▶ [Problem details] Each line from the one containing "Q: Can you identify the bounding boxes of the person's black" through the end of the data must be retyped exactly, and no other line.

▶ [Input for this task]
—————

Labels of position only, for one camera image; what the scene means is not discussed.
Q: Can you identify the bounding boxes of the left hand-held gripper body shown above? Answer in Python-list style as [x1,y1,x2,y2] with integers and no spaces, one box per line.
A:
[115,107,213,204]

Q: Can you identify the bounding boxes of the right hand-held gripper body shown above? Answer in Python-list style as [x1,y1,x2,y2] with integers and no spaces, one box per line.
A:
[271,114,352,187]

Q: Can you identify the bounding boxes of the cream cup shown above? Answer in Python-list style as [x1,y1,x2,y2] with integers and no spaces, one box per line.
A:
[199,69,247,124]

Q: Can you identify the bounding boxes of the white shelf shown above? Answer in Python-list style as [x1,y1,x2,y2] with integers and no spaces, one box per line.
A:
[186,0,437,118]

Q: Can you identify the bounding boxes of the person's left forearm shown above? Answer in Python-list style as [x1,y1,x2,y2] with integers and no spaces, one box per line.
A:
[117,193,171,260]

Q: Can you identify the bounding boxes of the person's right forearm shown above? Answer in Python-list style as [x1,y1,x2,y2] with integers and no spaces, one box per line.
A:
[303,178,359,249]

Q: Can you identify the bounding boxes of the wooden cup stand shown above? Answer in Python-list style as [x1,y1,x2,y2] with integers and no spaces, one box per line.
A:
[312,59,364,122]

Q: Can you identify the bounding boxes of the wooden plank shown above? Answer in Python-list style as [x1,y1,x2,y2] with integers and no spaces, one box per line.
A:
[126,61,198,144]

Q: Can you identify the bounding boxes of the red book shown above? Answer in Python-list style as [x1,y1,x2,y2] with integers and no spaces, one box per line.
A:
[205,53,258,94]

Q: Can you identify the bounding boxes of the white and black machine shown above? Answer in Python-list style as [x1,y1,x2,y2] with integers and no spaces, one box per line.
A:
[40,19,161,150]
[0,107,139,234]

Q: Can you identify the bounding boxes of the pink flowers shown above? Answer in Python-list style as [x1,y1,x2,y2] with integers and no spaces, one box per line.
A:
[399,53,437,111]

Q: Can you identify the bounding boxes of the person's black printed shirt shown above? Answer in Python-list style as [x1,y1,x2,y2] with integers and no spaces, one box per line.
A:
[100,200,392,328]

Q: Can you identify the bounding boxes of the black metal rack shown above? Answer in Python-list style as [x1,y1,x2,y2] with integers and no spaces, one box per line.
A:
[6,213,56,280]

—————

▶ [Answer section]
Q: Can you identify the bounding boxes of the person's black printed shirt shown above? Answer in Python-list style as [x1,y1,x2,y2] with integers and no spaces, one box per line.
A:
[100,200,392,328]

Q: Can you identify the bounding boxes of the black metal rack shown above? Answer in Python-list style as [x1,y1,x2,y2] with integers and no spaces, one box per line.
A:
[6,213,56,280]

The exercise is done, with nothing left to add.